Imagine that the electron in a hydrogen atom is replaced by a muon ($$\mu$$). The mass of muon particle is 207 times that of an electron and charge is equal to the charge of an electron. The ionization potential of this hydrogen atom will be:

In the Bohr model, the energy of an electron in the ground state of a hydrogen atom is given by $$E_n = -\frac{m e^4}{8\varepsilon_0^2 h^2 n^2}$$, where $$m$$ is the mass of the orbiting particle, $$e$$ is its charge, $$\varepsilon_0$$ is the permittivity of free space, and $$h$$ is Planck's constant. For the ground state ($$n = 1$$), the ionization energy equals $$|E_1| = \frac{m e^4}{8\varepsilon_0^2 h^2}$$.
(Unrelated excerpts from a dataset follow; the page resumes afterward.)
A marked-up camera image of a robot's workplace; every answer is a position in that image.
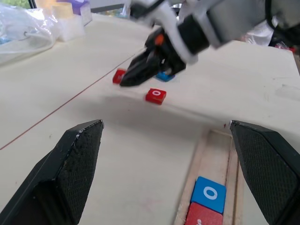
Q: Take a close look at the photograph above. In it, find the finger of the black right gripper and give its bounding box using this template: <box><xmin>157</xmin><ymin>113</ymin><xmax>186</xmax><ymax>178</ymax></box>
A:
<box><xmin>119</xmin><ymin>61</ymin><xmax>165</xmax><ymax>88</ymax></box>
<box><xmin>126</xmin><ymin>48</ymin><xmax>153</xmax><ymax>72</ymax></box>

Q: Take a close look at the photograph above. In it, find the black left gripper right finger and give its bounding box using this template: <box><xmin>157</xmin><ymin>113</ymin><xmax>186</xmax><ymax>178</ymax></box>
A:
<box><xmin>228</xmin><ymin>120</ymin><xmax>300</xmax><ymax>225</ymax></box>

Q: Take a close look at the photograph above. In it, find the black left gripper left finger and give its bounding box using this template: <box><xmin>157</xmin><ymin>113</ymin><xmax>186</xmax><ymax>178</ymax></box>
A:
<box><xmin>0</xmin><ymin>119</ymin><xmax>105</xmax><ymax>225</ymax></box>

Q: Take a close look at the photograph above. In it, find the red letter block O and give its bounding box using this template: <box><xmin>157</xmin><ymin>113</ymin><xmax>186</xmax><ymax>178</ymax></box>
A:
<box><xmin>144</xmin><ymin>88</ymin><xmax>167</xmax><ymax>105</ymax></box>

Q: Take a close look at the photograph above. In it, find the wooden letter tray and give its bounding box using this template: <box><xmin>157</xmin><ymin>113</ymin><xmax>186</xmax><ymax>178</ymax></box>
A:
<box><xmin>174</xmin><ymin>128</ymin><xmax>245</xmax><ymax>225</ymax></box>

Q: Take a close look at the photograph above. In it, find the blue letter block O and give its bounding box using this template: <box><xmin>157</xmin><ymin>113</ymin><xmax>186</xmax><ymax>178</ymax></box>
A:
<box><xmin>190</xmin><ymin>176</ymin><xmax>227</xmax><ymax>214</ymax></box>

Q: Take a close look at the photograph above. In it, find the red letter block R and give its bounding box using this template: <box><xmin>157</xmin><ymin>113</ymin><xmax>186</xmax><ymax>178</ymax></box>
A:
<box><xmin>184</xmin><ymin>202</ymin><xmax>224</xmax><ymax>225</ymax></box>

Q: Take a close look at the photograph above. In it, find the purple box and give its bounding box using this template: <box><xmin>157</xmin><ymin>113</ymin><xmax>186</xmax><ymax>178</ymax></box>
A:
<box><xmin>56</xmin><ymin>0</ymin><xmax>94</xmax><ymax>27</ymax></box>

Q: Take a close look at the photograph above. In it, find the white foam container stack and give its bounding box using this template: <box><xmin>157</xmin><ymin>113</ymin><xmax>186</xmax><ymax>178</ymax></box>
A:
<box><xmin>52</xmin><ymin>4</ymin><xmax>86</xmax><ymax>43</ymax></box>

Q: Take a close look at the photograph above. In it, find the white plastic bag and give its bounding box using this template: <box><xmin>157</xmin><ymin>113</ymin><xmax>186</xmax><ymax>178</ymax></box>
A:
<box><xmin>241</xmin><ymin>21</ymin><xmax>278</xmax><ymax>47</ymax></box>

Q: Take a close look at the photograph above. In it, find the clear plastic bag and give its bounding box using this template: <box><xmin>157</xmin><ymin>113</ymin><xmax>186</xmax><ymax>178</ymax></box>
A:
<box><xmin>0</xmin><ymin>4</ymin><xmax>59</xmax><ymax>65</ymax></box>

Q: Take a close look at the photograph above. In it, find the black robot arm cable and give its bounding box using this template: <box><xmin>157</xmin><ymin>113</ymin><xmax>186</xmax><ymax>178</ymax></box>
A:
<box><xmin>264</xmin><ymin>0</ymin><xmax>285</xmax><ymax>32</ymax></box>

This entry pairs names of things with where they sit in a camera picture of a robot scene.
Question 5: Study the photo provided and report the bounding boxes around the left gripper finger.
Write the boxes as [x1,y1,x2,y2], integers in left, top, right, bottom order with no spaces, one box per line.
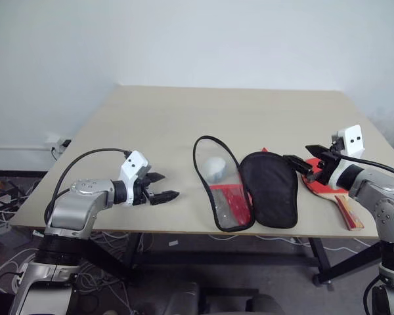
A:
[146,172,167,185]
[149,190,181,205]

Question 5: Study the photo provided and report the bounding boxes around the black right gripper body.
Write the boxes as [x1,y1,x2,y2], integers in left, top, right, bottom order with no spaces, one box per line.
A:
[307,150,341,185]

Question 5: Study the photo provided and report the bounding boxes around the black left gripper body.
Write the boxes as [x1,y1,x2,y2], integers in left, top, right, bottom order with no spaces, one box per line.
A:
[133,165,153,207]

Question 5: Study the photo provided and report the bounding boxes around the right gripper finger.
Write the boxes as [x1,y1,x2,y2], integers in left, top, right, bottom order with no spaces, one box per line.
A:
[282,154,315,175]
[305,144,333,159]

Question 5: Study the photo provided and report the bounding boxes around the red table tennis paddle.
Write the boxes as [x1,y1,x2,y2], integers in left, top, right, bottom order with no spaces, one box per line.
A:
[300,156,366,232]

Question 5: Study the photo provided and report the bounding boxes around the black paddle case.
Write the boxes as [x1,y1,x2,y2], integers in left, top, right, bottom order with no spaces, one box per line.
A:
[192,135,299,232]

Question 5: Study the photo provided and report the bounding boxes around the white wrapped ball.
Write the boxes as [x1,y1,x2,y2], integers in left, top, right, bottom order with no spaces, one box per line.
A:
[203,156,230,183]

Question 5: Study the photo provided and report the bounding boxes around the red card insert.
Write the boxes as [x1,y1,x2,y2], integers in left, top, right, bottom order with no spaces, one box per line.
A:
[209,183,252,228]

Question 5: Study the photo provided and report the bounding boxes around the dark rounded shape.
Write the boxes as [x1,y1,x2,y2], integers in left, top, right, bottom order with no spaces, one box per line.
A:
[245,293,287,315]

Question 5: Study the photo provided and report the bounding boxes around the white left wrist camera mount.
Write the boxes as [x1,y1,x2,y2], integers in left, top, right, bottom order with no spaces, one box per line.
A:
[120,150,150,207]

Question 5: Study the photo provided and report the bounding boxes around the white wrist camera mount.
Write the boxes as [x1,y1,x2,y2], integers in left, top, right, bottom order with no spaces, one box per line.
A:
[327,124,366,190]
[120,150,150,207]

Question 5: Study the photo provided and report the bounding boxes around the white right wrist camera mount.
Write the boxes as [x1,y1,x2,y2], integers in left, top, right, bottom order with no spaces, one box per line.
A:
[327,124,366,190]

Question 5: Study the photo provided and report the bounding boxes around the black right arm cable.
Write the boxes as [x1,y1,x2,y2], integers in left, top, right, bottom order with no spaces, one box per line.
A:
[334,154,394,182]

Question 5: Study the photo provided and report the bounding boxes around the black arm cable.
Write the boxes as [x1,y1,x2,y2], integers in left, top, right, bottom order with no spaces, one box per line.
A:
[334,154,394,182]
[43,148,133,228]

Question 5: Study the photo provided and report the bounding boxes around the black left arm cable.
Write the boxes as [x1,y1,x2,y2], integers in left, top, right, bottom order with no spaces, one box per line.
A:
[43,148,133,228]

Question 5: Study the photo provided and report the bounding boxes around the black metal table frame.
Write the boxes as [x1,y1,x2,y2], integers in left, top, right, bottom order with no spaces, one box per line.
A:
[85,229,336,291]

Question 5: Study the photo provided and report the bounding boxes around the white wall socket with plug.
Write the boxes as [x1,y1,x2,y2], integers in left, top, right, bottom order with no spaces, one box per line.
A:
[45,132,72,154]

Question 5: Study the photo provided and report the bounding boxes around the white wall cable duct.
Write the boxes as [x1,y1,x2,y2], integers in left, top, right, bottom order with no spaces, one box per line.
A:
[0,145,53,152]

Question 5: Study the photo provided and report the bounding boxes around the white floor cable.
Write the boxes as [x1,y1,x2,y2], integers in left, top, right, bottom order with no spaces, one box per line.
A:
[0,246,37,296]

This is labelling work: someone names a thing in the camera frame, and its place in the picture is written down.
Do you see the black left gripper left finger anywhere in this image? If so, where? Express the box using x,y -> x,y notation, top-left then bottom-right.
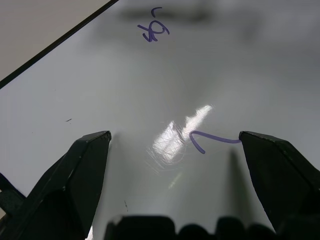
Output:
9,130 -> 112,240

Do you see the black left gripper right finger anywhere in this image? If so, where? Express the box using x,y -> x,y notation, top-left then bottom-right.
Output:
238,130 -> 320,235

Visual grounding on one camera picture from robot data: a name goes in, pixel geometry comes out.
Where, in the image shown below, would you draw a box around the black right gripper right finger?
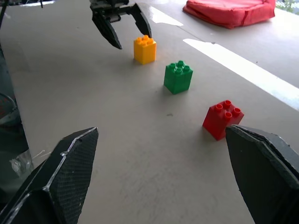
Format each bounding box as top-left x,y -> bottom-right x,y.
225,125 -> 299,224

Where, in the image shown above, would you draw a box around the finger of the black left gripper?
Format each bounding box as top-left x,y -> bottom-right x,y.
92,11 -> 123,50
121,3 -> 153,38

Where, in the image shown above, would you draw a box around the yellow toy brick cube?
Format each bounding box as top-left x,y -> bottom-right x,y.
133,35 -> 157,65

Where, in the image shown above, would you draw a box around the crumpled clear plastic film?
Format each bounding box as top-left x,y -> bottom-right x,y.
9,150 -> 35,179

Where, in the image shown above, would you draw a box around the red fabric bag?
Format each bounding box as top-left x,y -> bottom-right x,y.
182,0 -> 276,29

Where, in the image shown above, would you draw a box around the green toy brick cube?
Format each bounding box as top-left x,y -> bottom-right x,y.
163,60 -> 194,95

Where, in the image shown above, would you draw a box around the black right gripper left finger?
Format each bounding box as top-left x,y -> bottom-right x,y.
0,127 -> 99,224

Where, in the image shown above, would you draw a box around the red toy brick cube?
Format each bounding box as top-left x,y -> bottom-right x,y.
202,100 -> 245,141

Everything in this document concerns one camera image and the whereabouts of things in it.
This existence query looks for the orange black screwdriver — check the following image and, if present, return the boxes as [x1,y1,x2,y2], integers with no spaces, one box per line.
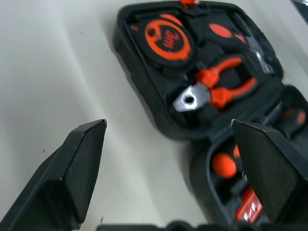
[264,101,308,135]

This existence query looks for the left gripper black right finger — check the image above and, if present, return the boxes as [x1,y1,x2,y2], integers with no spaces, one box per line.
[230,118,308,224]

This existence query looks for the black plastic tool case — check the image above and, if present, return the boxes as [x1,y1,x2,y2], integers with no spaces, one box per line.
[112,0,308,231]

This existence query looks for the orange bit holder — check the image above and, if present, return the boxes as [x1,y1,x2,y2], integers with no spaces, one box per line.
[235,186,264,223]

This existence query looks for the orange handled pliers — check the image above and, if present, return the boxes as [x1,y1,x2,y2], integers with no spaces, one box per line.
[172,57,257,114]

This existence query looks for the orange screwdriver handle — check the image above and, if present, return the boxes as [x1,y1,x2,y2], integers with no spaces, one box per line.
[212,151,243,180]

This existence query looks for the black orange tape measure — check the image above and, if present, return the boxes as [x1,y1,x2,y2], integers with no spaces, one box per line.
[141,13,198,72]

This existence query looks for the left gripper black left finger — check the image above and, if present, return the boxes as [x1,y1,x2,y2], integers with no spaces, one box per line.
[0,118,108,231]

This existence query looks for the red plastic object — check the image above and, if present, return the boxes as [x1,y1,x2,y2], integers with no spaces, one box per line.
[179,0,202,10]

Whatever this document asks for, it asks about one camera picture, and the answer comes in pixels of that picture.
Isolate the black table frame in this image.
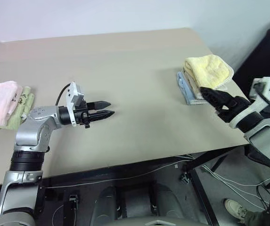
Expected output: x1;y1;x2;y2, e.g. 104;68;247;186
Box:
38;147;248;226

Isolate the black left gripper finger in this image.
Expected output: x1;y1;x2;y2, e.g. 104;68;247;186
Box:
87;100;112;110
89;109;115;122

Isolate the beige folded towel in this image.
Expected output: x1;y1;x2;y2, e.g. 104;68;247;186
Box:
181;66;227;99

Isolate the blue folded towel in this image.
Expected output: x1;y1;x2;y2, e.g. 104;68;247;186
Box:
176;72;208;105

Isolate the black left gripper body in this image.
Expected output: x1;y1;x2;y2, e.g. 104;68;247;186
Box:
74;100;90;129

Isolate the dark green trouser leg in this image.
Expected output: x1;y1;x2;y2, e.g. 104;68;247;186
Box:
242;210;270;226

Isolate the green folded towel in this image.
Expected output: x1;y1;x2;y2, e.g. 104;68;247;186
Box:
0;86;36;132

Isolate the dark office chair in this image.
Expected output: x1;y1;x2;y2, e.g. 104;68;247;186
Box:
232;20;270;106

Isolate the white floor cable bundle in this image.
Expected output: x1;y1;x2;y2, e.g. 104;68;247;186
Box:
202;164;270;189

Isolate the dark grey rounded shape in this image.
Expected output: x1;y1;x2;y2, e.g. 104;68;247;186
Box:
152;183;187;218
94;186;123;221

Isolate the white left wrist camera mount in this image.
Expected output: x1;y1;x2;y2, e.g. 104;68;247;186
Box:
65;81;85;128

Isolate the yellow towel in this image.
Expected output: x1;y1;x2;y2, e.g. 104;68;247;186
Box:
184;54;234;90

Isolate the small black buckle clamp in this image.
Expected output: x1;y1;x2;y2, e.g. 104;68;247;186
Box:
69;194;79;210
180;171;191;184

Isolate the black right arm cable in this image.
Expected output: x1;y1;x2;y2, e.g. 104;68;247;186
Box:
254;82;270;113

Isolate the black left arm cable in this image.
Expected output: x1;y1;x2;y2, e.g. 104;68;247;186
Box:
55;82;72;108

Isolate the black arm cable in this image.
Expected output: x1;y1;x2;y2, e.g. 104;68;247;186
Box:
55;82;72;108
254;82;270;113

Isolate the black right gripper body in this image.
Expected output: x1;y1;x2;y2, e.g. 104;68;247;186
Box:
216;95;252;123

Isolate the light worn shoe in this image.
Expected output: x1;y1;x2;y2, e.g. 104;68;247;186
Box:
224;199;247;221

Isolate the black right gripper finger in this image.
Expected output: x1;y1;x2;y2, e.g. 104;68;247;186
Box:
204;95;228;112
200;86;236;105

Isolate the long thin white floor cable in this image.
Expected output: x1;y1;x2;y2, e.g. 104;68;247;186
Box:
40;155;194;189
This expression shows that the ionization energy is directly proportional to the mass of the orbiting particle (assuming the nucleus is infinitely heavy compared to the orbiting particle, so we do not need the reduced mass correction). For a standard hydrogen atom with an electron of mass $$m_e$$, the ionization energy is $$13.6$$ eV.

When the electron is replaced by a muon with mass $$m_\mu = 207\,m_e$$ and the same charge as the electron, every factor in the energy formula stays the same except $$m$$, which increases by a factor of 207. Therefore the ionization energy of muonic hydrogen is $$E_\mu = 207 \times 13.6 = 2815.2$$ eV.